What we know is fragmentary. McKeever supposedly emerged from somewhere in the Pacific Northwest in the late 2000s, though even that's disputed. Some accounts place them in Portland, others in Olympia, a few outliers insist on Bellingham. The genre situation is equally murky. Early recordings suggest lo-fi bedroom pop with folk tendencies, but those tapes are so poorly documented that trying to verify their authenticity is like trying to authenticate a bigfoot sighting.
The first verifiable release appeared around 2011 or 2012, depending on which Bandcamp page you trust. An album called "Drawer Full of Winters" made the rounds in certain insular music forums. It's sparse stuff, mostly acoustic guitar and half-whispered vocals recorded through what sounds like a answering machine. The song "Milk Crate" got some traction, if you can call 3,000 plays on a file-sharing site traction. People compared it to early Mount Eerie, which is what people always say when something's sad and recorded badly.
After that, silence. Then in 2015, someone using the name T. McKeever released a cassette called "Forty Minutes in the Parking Lot" on a micro-label in Philadelphia. Different sound entirely. Drum machines, synth pads, the same whispered vocals but now run through delay. It sold maybe fifty copies. The label folded six months later.
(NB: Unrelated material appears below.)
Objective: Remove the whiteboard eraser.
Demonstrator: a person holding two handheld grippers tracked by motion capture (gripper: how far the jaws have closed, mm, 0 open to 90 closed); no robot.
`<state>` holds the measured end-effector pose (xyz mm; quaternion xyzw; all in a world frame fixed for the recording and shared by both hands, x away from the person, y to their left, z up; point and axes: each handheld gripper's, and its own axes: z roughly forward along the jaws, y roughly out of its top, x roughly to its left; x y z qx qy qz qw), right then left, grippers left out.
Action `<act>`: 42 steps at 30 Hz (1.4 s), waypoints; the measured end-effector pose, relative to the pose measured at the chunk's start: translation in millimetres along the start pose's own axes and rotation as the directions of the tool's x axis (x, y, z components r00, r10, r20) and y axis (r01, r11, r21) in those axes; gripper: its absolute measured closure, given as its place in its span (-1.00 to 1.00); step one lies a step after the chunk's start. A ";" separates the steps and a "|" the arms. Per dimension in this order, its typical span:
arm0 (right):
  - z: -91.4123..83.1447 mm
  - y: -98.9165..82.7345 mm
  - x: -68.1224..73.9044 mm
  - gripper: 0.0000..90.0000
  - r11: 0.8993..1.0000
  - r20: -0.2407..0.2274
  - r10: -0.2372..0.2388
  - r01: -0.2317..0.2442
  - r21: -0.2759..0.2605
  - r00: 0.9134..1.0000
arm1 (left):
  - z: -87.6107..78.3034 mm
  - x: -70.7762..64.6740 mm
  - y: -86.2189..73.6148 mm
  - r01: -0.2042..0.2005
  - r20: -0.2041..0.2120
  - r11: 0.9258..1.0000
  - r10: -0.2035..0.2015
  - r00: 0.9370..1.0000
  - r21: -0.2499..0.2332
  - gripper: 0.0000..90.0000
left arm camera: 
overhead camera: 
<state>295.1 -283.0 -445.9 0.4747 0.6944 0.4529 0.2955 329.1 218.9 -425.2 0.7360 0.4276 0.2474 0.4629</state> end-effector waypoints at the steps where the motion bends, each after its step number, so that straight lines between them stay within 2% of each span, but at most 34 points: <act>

This is where it gets weird. Between 2016 and 2019, Timmy McKeever became something like an inside joke or a shared hallucination in certain online spaces. People would claim to have seen them open for other acts, always third on a four-band bill, always leaving before anyone could say hello. Someone on a message board swore McKeever played keys in a touring band for a more established indie artist, but wouldn't say who. Another person insisted they'd quit music entirely and were teaching middle school in New Mexico.
In 2020, during the first wave of lockdowns, a SoundCloud account appeared with eleven tracks labeled "McKeever – Apartment Sessions." Pretty good stuff, actually. More confident than the earlier work. A song called "Weather Looks Different Now" accumulated a genuine following, got added to some playlists, crossed 100,000 streams. Then the account disappeared. Just gone.
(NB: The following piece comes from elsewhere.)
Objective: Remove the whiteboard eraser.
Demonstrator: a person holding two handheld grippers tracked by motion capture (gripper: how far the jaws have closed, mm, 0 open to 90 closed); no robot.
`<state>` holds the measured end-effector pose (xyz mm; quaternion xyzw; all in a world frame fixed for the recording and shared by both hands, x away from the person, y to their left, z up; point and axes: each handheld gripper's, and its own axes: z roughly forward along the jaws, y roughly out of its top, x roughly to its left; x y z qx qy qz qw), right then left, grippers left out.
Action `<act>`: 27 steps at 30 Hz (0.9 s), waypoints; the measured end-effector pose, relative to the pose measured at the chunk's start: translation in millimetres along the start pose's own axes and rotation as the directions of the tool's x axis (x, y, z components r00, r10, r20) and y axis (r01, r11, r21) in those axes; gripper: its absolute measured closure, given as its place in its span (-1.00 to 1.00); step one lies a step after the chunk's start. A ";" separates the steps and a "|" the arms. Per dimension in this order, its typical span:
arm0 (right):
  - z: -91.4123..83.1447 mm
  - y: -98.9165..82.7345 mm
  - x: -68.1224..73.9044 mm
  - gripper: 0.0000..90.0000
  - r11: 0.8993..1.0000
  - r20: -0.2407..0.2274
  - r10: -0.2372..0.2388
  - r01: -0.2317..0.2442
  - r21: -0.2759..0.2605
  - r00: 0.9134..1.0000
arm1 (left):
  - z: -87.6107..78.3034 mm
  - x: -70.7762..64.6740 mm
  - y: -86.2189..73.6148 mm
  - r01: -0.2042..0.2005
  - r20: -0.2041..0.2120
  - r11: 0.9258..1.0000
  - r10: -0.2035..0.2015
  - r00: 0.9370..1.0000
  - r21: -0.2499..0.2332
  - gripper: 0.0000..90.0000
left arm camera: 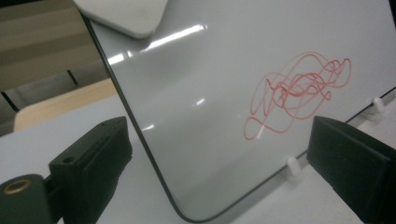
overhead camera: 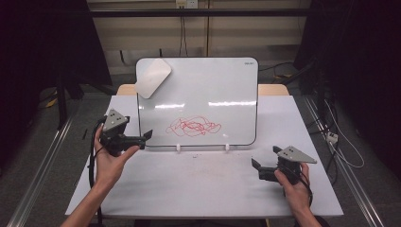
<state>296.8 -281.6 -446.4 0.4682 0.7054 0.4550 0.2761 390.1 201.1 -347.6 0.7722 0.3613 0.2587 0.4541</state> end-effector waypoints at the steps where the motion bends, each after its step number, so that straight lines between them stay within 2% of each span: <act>1: 0.1 0.1 0.0 -0.90 1.000 0.001 -0.002 0.002 -0.001 1.000 | 2.5 -0.2 7.1 -0.061 -0.011 0.998 0.060 0.998 -0.011 -0.87; 2: 0.3 0.2 0.2 -0.90 1.000 0.002 -0.001 0.001 -0.001 1.000 | 3.5 0.1 10.2 -0.076 -0.011 0.997 0.076 0.997 0.000 -0.86; 4: 0.6 0.3 0.5 -0.90 1.000 0.001 -0.004 0.004 0.002 1.000 | 5.6 0.9 14.3 -0.064 -0.005 0.998 0.064 0.998 -0.003 -0.88; 6: 0.7 0.5 0.9 -0.90 1.000 0.000 -0.004 0.004 0.002 1.000 | 6.1 1.8 17.1 -0.075 -0.008 0.997 0.075 0.997 0.001 -0.88; 7: 0.8 0.5 1.0 -0.90 1.000 0.000 -0.003 0.003 0.002 1.000 | 7.6 2.1 21.1 -0.103 -0.026 0.995 0.103 0.994 0.002 -0.87; 9: 1.1 0.5 1.3 -0.90 1.000 0.000 -0.002 0.002 0.003 1.000 | 8.8 3.1 24.9 -0.119 -0.036 0.993 0.119 0.992 0.006 -0.87; 13: 1.7 0.7 1.9 -0.90 1.000 0.007 -0.005 0.005 0.005 1.000 | 10.8 6.9 34.6 -0.113 -0.022 0.994 0.114 0.993 0.004 -0.82; 17: 2.7 0.5 1.5 -0.90 1.000 -0.001 -0.004 0.004 0.007 1.000 | 13.7 9.5 47.5 -0.141 -0.045 0.990 0.141 0.989 0.005 -0.83; 22: 2.2 0.4 1.9 -0.90 1.000 -0.007 -0.006 0.006 0.007 1.000 | 18.7 13.4 59.5 -0.147 -0.064 0.989 0.146 0.987 -0.003 -0.81; 24: 2.0 0.3 1.6 -0.90 1.000 -0.006 -0.006 0.006 0.007 1.000 | 21.0 16.7 68.7 -0.172 -0.072 0.985 0.172 0.982 0.009 -0.80; 27: 2.2 0.3 1.3 -0.90 1.000 -0.005 -0.004 0.004 0.008 1.000 | 24.2 18.8 75.0 -0.184 -0.089 0.983 0.183 0.979 -0.006 -0.81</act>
As of now, there's a Spotify page with exactly three songs, two of which are probably misattributed. The third, "Milk Crate," might be the real thing. Or it might not be. The whole situation has the feel of someone who either never wanted to be found or never existed in the way we think musicians are supposed to exist. Either way, those eleven SoundCloud tracks were good. Someone should've saved them.